I came upon a man last week, he sat on the ground outside of the gas station I was walking into. “Talk to him,” I thought when I was walking in, but I didn’t, mostly because I’ve become exhausted with the eyes of those wonder why I do these things. On the way out I couldn’t ignore him. It’s dark out, and in my very soul I feel compelled to be unafraid, to know that this man is human, this man has a reason for who he is, for why he is the way he is.
Now that I have seen I am responsible. In all aspects of life, this is what I believe to the very core of my soul. What am I to do with this responsibility? Is it enough to care, to raise advocacy, funds, simply help is some way? What if my idea of help is not what is needed? We live in a society in which helping often seems to mean making people like us.

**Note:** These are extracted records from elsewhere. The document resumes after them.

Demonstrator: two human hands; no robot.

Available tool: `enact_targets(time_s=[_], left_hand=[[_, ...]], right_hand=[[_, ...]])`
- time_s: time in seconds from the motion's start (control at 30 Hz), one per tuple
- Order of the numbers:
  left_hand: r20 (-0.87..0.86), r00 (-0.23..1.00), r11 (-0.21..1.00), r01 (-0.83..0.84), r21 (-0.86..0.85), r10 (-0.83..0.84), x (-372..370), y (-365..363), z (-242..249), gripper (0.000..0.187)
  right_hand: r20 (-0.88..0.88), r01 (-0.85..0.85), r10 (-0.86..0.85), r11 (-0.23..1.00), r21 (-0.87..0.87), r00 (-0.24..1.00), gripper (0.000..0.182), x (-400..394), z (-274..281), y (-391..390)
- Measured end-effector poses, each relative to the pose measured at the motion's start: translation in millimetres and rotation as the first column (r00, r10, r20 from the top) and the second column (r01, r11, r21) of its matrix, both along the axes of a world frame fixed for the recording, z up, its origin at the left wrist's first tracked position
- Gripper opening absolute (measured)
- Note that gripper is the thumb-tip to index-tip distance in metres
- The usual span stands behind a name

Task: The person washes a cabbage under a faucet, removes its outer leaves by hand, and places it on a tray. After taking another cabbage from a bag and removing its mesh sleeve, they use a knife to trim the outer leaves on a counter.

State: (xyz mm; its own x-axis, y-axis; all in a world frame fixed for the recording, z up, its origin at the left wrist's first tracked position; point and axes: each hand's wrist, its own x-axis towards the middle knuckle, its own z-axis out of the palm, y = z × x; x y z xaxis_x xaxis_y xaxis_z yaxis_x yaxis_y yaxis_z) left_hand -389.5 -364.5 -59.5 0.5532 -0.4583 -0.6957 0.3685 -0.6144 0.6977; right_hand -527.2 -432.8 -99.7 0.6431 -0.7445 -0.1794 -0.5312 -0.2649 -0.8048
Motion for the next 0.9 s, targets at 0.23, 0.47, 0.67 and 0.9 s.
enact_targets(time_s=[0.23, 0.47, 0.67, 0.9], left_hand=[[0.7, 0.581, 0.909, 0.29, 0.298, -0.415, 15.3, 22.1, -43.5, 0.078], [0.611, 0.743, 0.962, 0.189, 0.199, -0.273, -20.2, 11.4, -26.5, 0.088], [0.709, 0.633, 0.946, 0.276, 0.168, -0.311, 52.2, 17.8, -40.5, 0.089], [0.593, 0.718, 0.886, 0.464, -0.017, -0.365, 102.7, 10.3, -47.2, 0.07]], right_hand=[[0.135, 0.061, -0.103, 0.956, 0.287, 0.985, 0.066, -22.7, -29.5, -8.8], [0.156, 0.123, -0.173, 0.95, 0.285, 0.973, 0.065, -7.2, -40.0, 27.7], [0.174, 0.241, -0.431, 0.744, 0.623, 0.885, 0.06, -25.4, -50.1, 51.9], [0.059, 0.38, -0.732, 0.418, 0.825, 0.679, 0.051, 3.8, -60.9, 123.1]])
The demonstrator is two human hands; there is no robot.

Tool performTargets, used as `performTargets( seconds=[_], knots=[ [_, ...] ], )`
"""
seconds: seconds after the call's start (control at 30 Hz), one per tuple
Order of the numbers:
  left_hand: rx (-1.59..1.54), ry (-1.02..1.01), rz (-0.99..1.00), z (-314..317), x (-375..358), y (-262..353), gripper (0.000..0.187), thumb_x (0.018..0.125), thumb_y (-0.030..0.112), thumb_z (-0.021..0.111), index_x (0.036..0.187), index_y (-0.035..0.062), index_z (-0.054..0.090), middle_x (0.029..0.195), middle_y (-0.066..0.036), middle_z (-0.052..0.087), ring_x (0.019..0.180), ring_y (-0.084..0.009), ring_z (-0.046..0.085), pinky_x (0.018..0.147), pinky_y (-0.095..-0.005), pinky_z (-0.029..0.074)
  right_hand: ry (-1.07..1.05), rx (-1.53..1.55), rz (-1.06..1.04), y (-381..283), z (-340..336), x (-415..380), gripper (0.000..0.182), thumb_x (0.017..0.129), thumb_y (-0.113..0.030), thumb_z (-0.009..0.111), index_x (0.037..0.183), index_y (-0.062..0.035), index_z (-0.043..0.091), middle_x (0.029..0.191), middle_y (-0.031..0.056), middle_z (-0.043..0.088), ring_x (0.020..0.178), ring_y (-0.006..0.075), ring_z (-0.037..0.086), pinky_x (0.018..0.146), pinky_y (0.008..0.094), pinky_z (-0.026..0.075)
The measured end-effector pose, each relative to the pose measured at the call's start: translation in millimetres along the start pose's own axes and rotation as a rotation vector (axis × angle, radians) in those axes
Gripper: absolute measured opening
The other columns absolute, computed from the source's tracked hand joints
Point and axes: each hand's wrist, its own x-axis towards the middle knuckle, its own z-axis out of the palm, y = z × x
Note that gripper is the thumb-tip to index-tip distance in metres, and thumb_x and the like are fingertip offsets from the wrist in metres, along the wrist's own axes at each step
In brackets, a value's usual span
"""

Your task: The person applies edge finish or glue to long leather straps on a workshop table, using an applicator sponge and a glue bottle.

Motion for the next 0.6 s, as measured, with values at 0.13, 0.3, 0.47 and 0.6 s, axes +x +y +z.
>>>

As kid I read of the atrocities of injustice; slavery, the holocaust, and the many forms of modern day slavery which have been a major part of my life’s work up to this point, and while I do believe that compassion ought to compel action, in the instance of this homeless man it wasn’t about starting an organization or even getting him off the streets. For me in that fifteen minutes it was about relationship; talking to another human from a different walk of life just to know him.
I sat down with him, knowing that I looked like a spectacle, like a girl who didn’t know any better than to talk to the lowest man on the street, the dirty one, the one with a backpack and some kind of story to tell. It took a moment of knowing what I appear to be, and what I am. I am hell bent of living outside of the normal confines of the American dream, I am determined to give some semblance of hope and joy to those who have had it taken from them. Why? I am no saint, just one with enough empathy to cause my eyes and heart to be quick to feel someone else’s pain. George Elliot once said, “To have suffered much is like knowing many languages. Thou hast learned to understand all.” As such I’m drawn towards other suffering because on some level I understand the language, and so I sit with a man with whom society deems as untouchable as an Indian leper, and I feel at home with his pain.
There I was, not sure if I should talk to him about his life, or try to tell him what he could to make his life better. I was about to sell him on a life that even I don’t want because that’s what society says will make a man happy; a house, a job, a car. I’ve often given value to people based on status, or no status, encompassing their occupation, popularity, appearance, intellect, it’s a relatively natural process but why are we not conscious of the ways in which we think? Why do we not break them? Why not override society’s norms and change the norms? It wasn’t my four dollar gesture into the pocket of Steve the homeless man that changed me, it was sitting on a sidewalk forgetting that he needed four dollars, because he didn’t ask for it. This I believe, Steve has value.